Interalpen-Hotel Tyrol
Daily price line
Upcoming nightly rates
Review
Character and identity
Set on a secluded plateau above Seefeld at 4,200 feet, this chalet-style retreat plays the grand alpine lodge with conviction: a wooden imperial staircase, ornate columns, vaulted ceilings, antique tapestries and oversized windows pulling in the peaks. Rooms and suites are generous, wood-warm and open onto private balconies facing the Tyrolean mountains. The 57,000-square-foot spa is the centrepiece, anchored by a panorama pool that appears to hover over the valley and a Sauna Village running from bio-sauna to saltwater grotto. Six restaurants span rustic alpine cooking at the Mountain Hut to refined Tyrolean plates at Wintergarten, with nightcaps at the Fireplace Bar.
Who's it for
Best for:
Couples and wellness-minded travellers chasing altitude, quiet and a serious spa day.
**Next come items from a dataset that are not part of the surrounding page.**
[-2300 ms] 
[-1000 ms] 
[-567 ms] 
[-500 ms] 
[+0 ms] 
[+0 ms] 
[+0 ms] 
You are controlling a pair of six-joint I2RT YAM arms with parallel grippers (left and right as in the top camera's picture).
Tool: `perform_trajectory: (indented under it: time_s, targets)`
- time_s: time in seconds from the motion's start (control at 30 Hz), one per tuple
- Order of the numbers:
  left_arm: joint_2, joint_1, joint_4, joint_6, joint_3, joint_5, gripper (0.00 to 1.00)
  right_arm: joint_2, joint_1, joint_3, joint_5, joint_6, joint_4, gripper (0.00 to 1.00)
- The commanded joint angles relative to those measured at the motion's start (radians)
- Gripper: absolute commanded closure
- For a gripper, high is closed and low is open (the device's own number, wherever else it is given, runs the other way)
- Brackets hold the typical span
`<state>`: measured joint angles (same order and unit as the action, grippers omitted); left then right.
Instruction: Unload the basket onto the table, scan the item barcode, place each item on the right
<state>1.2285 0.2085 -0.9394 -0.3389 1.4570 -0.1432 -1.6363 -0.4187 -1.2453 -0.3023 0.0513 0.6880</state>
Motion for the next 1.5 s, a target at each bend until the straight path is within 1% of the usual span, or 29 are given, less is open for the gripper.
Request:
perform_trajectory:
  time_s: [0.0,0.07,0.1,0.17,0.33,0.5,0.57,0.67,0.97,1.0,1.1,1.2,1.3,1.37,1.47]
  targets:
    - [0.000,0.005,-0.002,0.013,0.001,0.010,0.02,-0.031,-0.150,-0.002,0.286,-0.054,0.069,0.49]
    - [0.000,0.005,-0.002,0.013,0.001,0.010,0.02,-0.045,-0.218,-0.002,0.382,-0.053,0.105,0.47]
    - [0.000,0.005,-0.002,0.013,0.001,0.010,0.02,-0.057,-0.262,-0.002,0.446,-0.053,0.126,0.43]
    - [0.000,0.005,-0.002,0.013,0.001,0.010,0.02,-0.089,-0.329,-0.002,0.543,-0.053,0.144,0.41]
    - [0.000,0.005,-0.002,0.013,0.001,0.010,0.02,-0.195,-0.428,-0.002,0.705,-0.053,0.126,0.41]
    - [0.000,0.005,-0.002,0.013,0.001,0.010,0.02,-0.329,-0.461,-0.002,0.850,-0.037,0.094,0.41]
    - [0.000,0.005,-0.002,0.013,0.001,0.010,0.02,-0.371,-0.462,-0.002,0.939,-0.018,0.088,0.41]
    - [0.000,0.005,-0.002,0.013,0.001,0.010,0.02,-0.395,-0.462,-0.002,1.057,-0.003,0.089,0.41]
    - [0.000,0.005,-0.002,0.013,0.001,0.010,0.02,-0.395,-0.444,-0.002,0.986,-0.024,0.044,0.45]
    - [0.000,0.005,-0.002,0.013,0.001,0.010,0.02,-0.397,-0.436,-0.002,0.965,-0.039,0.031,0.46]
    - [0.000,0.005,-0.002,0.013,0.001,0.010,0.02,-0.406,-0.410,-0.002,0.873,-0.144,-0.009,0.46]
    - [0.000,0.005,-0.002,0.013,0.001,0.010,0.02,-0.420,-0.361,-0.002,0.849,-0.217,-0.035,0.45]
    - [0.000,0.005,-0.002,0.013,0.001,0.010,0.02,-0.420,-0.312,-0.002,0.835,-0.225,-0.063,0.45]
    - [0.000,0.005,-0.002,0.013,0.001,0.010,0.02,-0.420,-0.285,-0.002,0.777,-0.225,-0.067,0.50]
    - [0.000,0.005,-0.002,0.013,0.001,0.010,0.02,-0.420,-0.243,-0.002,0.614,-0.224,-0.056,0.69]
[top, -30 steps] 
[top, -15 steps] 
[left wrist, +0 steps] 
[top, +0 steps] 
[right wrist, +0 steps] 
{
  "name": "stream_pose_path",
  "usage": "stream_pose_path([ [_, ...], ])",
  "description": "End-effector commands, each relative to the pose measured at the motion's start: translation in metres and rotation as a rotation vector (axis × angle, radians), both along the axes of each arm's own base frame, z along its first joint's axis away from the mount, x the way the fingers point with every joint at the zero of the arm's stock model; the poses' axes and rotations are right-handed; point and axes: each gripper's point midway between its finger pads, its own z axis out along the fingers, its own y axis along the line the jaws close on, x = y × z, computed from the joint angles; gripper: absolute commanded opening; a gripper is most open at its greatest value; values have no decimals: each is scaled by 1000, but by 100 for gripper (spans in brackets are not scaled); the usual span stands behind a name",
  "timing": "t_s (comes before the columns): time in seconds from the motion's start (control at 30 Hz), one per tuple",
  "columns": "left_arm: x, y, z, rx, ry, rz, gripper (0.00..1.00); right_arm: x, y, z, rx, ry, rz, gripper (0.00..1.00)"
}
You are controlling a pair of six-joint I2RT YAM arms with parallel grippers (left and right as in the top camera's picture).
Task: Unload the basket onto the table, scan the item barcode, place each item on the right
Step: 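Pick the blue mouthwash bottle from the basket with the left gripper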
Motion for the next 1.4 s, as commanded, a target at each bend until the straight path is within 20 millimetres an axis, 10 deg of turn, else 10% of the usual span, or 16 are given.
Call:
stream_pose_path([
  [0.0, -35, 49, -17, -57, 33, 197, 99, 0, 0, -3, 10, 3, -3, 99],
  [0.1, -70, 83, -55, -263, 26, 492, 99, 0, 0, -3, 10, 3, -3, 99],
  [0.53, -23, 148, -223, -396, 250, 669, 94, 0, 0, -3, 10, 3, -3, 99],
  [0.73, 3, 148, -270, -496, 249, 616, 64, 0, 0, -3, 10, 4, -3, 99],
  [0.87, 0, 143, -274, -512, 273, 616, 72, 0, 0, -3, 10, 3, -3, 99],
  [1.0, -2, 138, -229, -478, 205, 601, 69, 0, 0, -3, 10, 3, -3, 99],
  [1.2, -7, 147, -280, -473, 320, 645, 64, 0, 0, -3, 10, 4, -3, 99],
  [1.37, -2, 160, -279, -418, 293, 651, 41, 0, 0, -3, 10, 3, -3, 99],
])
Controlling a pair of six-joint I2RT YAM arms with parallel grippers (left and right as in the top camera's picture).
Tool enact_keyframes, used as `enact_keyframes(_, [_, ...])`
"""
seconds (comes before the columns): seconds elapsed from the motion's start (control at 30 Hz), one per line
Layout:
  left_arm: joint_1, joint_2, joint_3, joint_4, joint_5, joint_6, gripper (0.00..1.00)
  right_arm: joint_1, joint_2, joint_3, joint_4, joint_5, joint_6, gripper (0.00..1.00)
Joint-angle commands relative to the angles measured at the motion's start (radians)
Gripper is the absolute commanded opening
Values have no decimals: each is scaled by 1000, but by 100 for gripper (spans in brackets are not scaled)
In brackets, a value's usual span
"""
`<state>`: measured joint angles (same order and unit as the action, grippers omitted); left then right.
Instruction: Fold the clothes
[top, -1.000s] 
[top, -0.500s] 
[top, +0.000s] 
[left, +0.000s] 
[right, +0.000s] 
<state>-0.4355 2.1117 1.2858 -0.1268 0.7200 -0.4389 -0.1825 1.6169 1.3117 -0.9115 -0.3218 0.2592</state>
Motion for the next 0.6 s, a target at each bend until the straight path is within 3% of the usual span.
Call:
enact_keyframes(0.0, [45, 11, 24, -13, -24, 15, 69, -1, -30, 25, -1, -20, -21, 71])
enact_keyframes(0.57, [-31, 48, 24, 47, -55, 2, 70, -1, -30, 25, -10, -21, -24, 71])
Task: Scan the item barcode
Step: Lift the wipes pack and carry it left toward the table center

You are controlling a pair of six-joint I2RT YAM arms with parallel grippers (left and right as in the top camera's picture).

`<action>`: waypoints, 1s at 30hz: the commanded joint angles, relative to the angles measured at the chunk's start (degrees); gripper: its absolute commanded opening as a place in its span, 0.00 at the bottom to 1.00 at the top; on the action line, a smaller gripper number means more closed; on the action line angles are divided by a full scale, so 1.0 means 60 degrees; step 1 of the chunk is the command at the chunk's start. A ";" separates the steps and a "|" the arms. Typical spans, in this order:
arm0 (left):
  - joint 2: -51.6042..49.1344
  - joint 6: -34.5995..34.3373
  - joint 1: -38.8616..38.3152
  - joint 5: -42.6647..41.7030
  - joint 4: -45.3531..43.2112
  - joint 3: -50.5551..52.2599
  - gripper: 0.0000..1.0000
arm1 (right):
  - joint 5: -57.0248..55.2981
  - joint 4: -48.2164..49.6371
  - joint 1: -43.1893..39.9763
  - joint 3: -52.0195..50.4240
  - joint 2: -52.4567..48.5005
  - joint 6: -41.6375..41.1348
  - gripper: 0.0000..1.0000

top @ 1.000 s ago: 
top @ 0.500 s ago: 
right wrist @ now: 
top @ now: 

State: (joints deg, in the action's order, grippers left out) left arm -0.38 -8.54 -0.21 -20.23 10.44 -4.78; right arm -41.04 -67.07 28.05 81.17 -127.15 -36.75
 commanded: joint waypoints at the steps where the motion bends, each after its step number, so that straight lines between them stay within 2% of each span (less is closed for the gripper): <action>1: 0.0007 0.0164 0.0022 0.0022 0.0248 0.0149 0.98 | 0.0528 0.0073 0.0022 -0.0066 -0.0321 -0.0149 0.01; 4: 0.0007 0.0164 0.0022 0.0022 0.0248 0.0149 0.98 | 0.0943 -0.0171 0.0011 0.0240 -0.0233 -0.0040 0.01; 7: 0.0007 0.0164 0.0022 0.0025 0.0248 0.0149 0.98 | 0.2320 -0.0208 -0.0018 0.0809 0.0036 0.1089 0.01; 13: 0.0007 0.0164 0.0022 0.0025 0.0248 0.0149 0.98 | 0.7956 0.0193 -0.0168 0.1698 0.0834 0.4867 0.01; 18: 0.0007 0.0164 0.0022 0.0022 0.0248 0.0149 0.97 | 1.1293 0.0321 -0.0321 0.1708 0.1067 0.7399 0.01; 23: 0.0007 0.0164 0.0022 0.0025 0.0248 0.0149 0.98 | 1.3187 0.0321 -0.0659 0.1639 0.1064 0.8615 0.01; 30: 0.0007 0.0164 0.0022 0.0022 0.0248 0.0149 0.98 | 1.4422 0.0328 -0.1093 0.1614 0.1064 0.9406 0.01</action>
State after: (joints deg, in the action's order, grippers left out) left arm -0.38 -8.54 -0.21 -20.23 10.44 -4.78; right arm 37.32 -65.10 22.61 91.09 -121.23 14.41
It suits skiers in winter and hikers, bikers and walkers in summer who want a single grand base rather than village-hopping, and design guests who like their luxury wood-panelled, traditional and unmistakably Austrian.
Should look elsewhere:
Urbanites who need restaurants, bars and shops within walking distance will find the plateau location isolating. Travellers who prefer cool, contemporary minimalism over hunting-lodge grandeur should look at more design-forward alpine properties.
Bottom line
The defining draw here is the spa-and-setting combination: few alpine hotels pair this scale of thermal facility with such an undisturbed mountain panorama. Book it if you want a multi-night wellness reset with skiing or hiking on the doorstep, choose a south-facing balcony room or suite for the views, and time a summer stay for hiking when rates soften against ski season.